- WORK INSTRUCTION:
Using the data below, restate exactly every line from the one with "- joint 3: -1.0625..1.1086" up to and including the one with "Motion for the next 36". No picture belongs in it.

- Dataset excerpts:

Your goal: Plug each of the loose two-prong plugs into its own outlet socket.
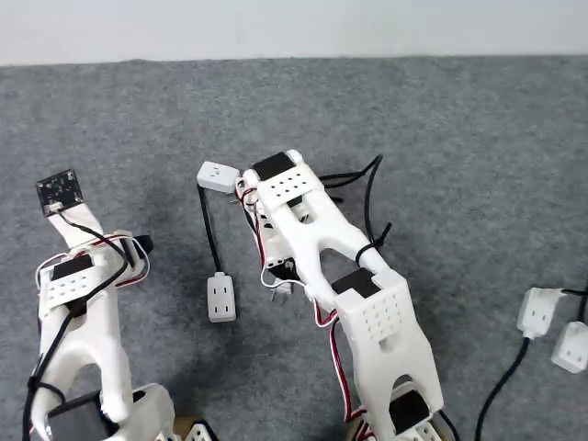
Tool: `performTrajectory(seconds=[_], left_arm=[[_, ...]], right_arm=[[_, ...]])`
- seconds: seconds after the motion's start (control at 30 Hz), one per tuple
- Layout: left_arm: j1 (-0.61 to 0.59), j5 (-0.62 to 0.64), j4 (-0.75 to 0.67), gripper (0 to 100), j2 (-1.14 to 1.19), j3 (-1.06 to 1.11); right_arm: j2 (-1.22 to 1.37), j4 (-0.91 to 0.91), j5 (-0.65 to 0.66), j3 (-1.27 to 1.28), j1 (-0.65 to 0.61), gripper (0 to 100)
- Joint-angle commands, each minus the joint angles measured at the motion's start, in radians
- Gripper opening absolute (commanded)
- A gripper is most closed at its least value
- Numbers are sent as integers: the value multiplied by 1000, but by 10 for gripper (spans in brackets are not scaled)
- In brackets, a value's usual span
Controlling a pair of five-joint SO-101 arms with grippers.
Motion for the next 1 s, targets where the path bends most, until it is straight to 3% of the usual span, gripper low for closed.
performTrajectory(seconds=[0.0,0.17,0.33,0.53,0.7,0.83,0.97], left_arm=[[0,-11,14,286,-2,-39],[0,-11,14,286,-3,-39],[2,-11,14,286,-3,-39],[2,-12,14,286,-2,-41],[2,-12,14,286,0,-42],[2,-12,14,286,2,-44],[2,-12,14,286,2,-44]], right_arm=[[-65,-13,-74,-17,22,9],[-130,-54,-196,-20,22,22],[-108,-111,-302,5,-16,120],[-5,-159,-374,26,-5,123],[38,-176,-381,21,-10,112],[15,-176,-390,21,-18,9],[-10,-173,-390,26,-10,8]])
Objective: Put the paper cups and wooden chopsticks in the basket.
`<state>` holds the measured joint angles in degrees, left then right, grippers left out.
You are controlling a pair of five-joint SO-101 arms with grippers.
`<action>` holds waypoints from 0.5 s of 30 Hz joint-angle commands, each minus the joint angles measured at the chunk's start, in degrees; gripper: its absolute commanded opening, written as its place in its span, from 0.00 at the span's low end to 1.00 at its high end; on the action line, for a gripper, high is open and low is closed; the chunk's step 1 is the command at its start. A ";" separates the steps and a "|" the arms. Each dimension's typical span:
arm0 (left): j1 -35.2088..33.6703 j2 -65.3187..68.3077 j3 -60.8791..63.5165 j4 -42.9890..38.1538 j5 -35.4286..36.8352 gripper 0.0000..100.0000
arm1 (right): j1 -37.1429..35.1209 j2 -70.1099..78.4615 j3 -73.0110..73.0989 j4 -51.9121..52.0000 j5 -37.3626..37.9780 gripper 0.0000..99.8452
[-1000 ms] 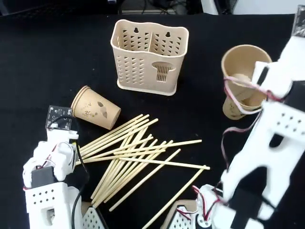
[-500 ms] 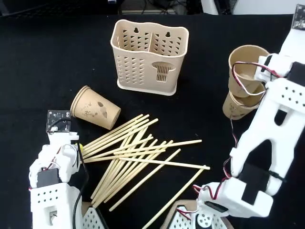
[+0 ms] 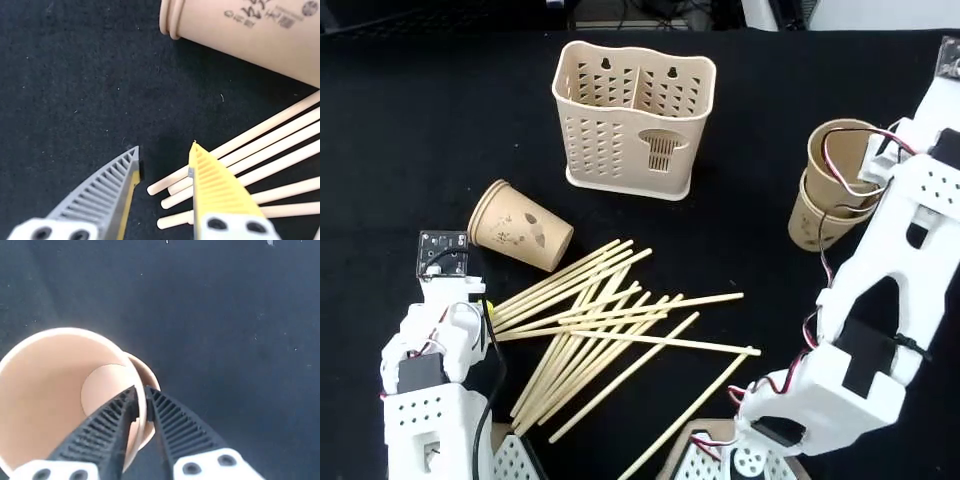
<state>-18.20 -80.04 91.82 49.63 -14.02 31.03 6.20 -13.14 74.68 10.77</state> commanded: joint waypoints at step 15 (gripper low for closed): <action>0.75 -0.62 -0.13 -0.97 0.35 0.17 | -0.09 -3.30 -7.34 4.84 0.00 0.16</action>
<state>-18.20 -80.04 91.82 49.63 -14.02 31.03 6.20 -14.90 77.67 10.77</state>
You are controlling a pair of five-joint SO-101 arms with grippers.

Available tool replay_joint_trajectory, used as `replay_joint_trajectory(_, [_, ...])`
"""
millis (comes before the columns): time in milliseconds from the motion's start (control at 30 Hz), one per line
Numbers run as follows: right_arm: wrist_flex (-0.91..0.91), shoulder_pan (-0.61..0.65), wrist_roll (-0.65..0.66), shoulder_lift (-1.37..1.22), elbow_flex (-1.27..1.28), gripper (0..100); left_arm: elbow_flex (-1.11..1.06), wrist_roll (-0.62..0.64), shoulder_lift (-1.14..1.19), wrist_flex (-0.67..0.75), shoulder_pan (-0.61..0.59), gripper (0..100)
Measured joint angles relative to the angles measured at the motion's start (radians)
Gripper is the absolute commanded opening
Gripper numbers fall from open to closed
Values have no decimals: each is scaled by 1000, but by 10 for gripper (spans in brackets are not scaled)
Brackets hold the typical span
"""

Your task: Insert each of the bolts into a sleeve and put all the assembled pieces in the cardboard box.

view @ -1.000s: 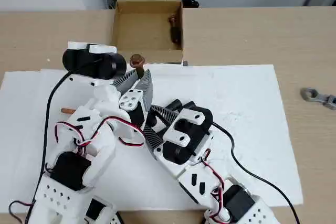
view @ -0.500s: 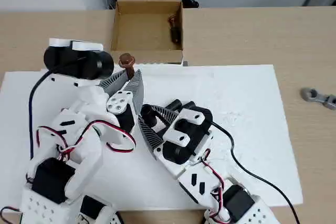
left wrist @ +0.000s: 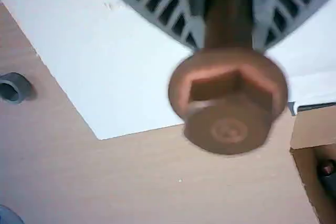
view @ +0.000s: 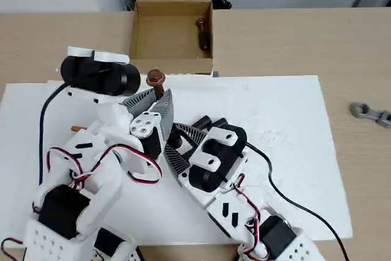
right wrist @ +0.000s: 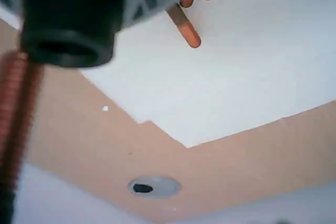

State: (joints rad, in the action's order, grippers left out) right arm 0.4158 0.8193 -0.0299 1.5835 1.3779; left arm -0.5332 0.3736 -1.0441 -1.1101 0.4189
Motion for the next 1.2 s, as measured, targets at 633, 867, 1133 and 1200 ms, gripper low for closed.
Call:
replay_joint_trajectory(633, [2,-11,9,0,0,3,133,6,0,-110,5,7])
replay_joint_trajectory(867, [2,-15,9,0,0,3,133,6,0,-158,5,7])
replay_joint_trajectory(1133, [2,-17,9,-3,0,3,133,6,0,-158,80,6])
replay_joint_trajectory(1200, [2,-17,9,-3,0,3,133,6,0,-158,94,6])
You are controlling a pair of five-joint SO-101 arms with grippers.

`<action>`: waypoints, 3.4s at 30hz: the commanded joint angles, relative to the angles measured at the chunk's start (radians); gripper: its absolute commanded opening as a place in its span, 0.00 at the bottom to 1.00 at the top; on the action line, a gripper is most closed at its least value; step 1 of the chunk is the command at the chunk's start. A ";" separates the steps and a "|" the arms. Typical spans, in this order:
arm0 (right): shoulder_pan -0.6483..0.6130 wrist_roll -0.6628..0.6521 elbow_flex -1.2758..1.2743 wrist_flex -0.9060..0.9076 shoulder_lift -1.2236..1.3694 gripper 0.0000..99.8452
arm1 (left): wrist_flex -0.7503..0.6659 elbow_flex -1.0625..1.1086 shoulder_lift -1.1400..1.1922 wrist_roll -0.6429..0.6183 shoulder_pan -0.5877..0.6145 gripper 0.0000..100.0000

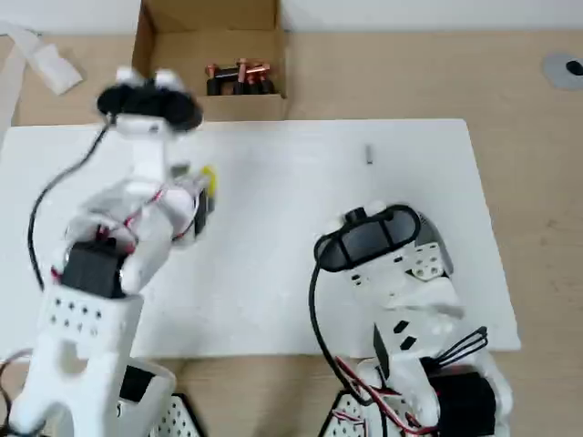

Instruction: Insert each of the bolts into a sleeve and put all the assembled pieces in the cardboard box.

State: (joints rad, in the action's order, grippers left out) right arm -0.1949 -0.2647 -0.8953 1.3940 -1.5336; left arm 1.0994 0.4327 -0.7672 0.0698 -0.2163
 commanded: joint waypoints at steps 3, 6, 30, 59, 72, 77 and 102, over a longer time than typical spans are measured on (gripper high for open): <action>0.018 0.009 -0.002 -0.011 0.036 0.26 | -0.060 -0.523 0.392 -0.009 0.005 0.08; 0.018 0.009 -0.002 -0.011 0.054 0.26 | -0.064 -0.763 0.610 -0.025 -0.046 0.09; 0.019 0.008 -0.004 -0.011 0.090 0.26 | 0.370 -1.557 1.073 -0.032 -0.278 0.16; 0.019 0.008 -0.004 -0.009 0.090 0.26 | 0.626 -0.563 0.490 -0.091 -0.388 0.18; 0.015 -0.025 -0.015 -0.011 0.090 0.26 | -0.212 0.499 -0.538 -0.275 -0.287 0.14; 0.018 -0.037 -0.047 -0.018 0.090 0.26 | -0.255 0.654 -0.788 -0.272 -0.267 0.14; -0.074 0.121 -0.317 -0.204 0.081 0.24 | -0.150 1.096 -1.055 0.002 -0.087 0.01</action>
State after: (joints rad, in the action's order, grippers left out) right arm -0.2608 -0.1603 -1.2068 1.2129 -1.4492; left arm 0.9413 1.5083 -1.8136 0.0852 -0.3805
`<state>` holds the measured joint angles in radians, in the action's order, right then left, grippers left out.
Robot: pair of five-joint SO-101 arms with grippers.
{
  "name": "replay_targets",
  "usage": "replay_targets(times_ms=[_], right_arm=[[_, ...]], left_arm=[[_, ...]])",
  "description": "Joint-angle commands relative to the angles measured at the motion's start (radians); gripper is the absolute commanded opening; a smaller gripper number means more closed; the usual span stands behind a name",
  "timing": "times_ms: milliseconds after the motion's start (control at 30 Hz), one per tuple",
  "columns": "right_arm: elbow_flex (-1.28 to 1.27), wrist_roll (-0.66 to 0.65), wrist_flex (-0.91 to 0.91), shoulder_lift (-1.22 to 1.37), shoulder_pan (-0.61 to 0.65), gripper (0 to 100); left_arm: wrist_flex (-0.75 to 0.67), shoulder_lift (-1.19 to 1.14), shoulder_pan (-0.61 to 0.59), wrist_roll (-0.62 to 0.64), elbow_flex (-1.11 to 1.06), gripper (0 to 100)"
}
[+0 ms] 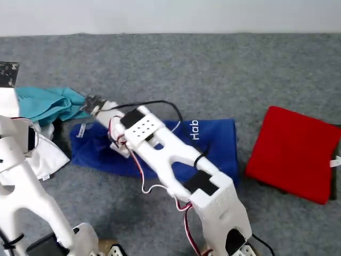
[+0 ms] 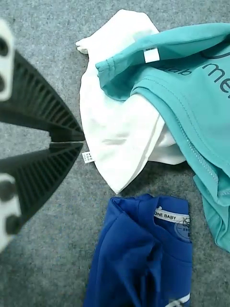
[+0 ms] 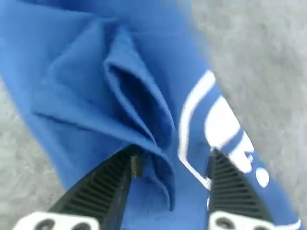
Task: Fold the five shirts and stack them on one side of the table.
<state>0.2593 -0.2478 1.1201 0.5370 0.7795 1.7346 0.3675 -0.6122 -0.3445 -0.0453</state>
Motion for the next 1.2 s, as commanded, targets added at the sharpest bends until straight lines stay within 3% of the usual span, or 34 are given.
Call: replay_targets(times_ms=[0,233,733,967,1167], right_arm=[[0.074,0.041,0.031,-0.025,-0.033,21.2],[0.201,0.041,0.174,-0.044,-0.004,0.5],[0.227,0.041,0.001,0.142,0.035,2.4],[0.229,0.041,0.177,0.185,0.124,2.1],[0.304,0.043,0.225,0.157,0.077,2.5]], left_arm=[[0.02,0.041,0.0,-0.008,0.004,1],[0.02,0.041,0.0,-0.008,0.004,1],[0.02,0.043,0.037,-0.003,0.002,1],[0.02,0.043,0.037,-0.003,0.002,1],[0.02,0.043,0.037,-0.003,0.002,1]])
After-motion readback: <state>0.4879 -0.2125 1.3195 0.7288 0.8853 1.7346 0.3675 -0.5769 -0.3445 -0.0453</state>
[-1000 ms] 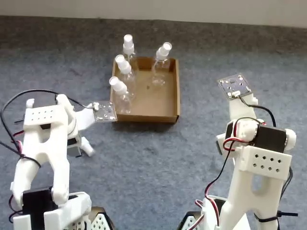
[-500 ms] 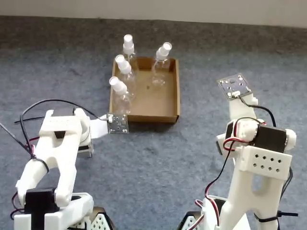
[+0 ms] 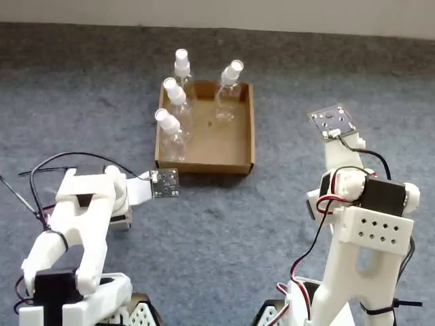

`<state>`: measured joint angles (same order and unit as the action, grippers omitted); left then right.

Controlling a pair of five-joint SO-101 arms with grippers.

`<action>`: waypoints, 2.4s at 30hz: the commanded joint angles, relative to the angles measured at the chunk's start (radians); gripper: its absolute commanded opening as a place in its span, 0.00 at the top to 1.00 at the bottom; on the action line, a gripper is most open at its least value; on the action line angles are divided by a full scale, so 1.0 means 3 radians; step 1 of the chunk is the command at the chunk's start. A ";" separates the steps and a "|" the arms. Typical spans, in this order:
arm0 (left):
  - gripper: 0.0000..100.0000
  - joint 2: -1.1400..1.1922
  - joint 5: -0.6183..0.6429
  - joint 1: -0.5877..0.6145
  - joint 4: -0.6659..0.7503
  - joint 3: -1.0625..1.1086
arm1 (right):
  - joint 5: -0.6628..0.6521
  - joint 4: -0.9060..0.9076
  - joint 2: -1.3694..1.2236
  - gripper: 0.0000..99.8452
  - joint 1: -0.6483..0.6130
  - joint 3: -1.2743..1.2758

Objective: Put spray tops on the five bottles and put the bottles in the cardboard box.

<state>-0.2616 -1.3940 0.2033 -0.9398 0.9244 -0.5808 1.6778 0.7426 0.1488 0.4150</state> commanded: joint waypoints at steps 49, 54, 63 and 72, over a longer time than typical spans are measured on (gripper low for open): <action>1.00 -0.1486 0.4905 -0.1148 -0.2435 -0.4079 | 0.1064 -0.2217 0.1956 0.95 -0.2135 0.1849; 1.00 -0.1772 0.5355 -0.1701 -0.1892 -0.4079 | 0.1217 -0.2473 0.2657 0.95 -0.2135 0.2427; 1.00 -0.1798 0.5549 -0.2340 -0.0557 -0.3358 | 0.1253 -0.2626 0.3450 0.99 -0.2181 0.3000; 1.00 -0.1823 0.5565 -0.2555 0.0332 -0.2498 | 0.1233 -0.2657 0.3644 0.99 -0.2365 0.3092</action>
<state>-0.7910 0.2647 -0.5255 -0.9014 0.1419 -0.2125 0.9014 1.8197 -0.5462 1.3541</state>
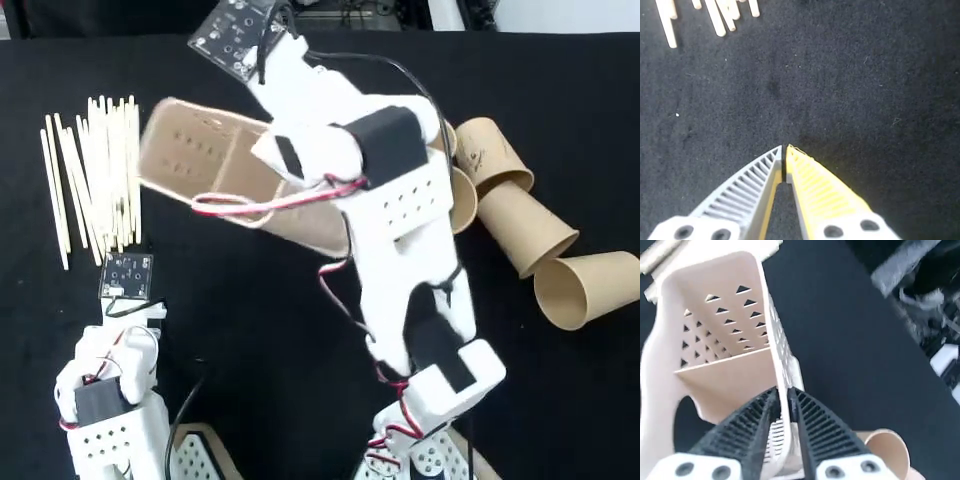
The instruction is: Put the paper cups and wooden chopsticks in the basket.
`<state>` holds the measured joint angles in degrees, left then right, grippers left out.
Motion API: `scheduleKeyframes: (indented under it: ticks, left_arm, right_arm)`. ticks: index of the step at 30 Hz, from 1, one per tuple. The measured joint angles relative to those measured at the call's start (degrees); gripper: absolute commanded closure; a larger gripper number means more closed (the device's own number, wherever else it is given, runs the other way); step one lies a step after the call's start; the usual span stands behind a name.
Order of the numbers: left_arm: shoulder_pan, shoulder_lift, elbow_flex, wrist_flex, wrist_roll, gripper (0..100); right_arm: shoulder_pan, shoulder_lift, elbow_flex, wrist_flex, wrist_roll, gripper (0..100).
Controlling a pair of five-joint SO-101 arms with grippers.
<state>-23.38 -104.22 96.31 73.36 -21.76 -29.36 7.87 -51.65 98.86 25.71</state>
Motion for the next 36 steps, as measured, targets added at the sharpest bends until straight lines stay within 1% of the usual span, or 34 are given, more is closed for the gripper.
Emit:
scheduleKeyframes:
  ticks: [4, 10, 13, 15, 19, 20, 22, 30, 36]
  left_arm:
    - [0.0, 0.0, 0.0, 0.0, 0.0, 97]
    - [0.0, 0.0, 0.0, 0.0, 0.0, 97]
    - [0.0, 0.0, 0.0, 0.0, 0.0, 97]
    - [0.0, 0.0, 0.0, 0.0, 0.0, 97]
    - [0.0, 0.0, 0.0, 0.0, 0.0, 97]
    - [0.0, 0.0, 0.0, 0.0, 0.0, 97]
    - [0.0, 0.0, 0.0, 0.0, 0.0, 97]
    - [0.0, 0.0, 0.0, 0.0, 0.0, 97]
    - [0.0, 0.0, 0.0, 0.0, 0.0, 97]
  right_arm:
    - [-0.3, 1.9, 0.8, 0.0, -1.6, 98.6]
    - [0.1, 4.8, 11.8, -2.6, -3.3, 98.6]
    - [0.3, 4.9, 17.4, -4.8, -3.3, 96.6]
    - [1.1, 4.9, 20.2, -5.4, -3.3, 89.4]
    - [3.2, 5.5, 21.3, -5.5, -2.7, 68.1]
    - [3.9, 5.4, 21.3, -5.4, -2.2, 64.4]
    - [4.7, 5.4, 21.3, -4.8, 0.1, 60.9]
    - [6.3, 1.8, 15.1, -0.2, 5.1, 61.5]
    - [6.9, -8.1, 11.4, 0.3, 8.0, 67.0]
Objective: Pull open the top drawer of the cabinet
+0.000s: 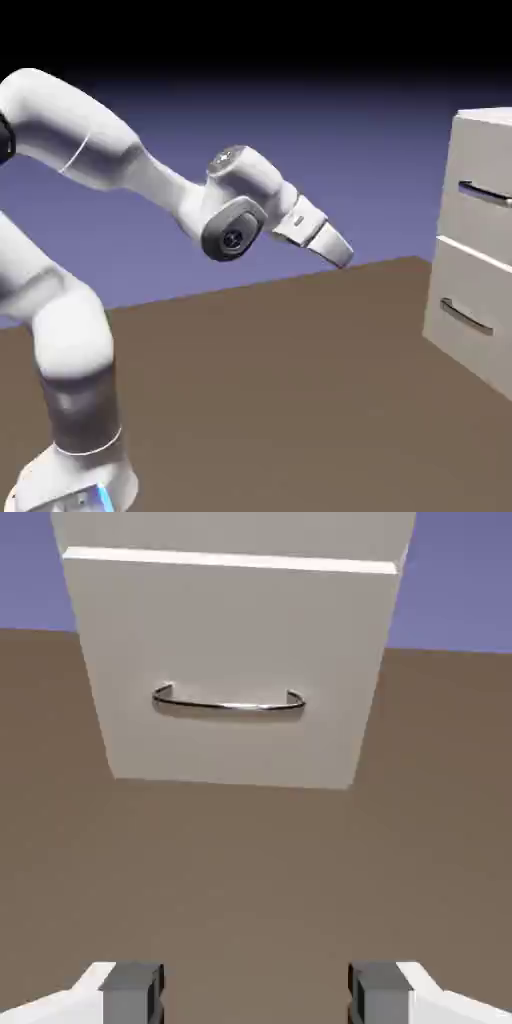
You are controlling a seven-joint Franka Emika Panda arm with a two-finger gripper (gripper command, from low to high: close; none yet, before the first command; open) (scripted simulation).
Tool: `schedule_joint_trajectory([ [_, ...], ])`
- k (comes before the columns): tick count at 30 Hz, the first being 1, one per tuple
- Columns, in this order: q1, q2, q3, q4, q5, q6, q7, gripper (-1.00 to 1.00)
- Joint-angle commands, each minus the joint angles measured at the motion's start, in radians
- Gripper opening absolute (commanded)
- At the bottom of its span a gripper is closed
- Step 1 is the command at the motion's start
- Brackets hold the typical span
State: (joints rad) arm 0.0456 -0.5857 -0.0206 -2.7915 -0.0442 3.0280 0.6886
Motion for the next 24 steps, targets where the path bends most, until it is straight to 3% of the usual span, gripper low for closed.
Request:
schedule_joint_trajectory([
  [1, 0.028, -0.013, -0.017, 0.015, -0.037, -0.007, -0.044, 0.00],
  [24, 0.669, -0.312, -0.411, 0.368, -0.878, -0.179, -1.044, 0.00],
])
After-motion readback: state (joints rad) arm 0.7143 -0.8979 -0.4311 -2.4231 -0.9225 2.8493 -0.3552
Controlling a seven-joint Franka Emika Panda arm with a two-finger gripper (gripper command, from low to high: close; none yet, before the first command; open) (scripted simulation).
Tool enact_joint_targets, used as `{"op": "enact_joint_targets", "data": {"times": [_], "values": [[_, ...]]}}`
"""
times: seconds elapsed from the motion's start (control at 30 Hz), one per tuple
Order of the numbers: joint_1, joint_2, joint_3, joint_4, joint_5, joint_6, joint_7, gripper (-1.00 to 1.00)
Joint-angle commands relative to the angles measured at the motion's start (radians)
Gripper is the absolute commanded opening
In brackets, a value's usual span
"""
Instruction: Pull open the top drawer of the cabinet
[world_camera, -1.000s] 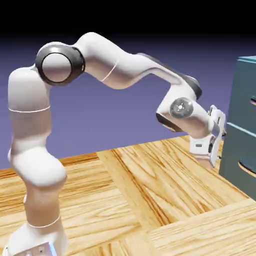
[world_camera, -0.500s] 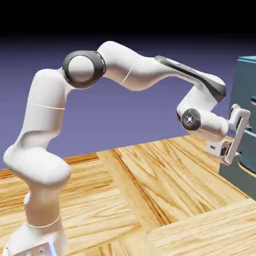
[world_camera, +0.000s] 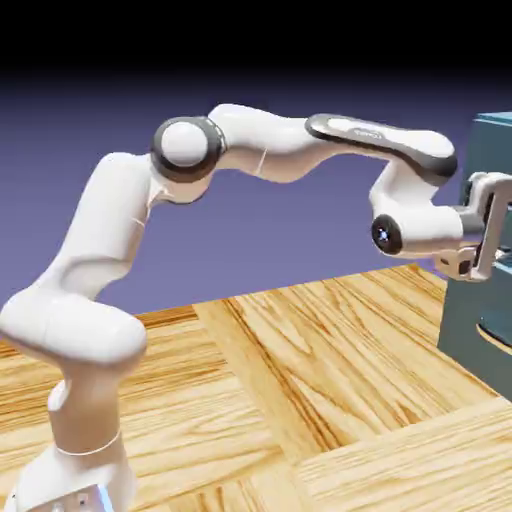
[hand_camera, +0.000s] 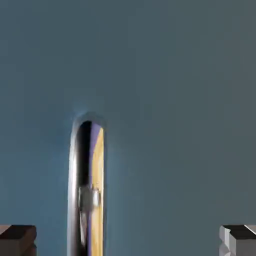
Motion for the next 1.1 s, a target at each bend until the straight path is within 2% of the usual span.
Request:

- TASK SOLUTION:
  - joint 3: -1.0625..1.1086
arm1 (right):
  - joint 5: -0.6628..0.6521
  - joint 4: -0.9060..0.9076
  - joint 2: -1.3694..1.2236
  - gripper: 0.0000..99.8452
  - joint 1: -0.6483..0.6130
  - joint 3: -1.2743..1.2758

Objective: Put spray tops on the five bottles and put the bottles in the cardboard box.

<state>-0.2616 -1.3940 0.2033 -0.9398 0.9244 -0.5808 1.6778 0.7426 0.1488 0.4150</state> commanded: joint waypoints at steps 49, 54, 63 and 72, over a longer time than typical spans are measured on (gripper low for open): <action>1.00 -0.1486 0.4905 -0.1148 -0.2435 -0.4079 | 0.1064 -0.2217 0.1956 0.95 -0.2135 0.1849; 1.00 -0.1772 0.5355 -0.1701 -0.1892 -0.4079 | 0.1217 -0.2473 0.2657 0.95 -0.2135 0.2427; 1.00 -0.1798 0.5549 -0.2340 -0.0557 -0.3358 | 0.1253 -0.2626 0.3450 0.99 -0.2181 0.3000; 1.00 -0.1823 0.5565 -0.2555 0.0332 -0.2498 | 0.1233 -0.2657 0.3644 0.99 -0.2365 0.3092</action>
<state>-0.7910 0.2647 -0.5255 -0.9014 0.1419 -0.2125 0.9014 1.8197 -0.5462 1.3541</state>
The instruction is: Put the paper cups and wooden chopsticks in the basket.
`<state>` holds the measured joint angles in degrees, left then right, grippers left out.
Motion API: `scheduleKeyframes: (indented under it: ticks, left_arm, right_arm)`. ticks: index of the step at 30 Hz, from 1, one per tuple. The measured joint angles relative to those measured at the call's start (degrees); gripper: absolute commanded closure; a larger gripper number means more closed (the device's own number, wherever else it is given, runs the other way); step one lies a step after the call's start; the usual span stands behind a name.
Order of the numbers: left_arm: shoulder_pan, shoulder_lift, elbow_flex, wrist_flex, wrist_roll, gripper (0..100); right_arm: shoulder_pan, shoulder_lift, elbow_flex, wrist_flex, wrist_roll, gripper (0..100).
Controlling a pair of five-joint SO-101 arms with grippers.
<state>-23.38 -104.22 96.31 73.36 -21.76 -29.36 7.87 -51.65 98.86 25.71</state>
Motion for the next 36 steps, as measured, targets added at the sharpest bends until straight lines stay within 1% of the usual span, or 34 are given, more is closed for the gripper.

At this stage, the exercise is finished.